## YOUR TASK
Can you find the lines of the listing that include "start" and copy every one?

»»

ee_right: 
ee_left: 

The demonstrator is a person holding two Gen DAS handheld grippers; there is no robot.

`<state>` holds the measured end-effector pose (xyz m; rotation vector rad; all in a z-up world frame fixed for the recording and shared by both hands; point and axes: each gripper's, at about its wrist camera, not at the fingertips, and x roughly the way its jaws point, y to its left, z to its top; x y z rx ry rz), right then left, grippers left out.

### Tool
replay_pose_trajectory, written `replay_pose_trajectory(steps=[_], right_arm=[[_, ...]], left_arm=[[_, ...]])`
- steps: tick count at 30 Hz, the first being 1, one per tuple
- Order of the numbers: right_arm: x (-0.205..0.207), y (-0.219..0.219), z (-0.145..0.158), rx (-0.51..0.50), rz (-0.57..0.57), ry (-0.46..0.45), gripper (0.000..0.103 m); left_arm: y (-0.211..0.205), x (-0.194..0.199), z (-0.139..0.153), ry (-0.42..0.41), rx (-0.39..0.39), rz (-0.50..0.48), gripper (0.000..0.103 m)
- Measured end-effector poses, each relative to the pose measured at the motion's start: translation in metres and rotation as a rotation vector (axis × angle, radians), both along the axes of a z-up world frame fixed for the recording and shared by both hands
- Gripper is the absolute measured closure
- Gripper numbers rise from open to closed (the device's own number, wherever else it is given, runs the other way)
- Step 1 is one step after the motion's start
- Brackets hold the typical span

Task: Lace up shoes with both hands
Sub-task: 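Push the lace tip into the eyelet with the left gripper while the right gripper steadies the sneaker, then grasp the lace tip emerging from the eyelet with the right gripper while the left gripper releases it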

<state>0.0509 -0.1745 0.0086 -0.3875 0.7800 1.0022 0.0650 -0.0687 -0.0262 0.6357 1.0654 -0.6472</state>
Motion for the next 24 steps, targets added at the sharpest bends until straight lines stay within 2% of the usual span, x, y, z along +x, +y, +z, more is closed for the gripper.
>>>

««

## EXERCISE RESULT
- Measured end-effector poses, each relative to the pose measured at the motion's start: translation in metres and rotation as a rotation vector (axis × angle, radians), both along the axes of a z-up world frame fixed for the recording and shared by both hands
- Step 1 is one step after the motion's start

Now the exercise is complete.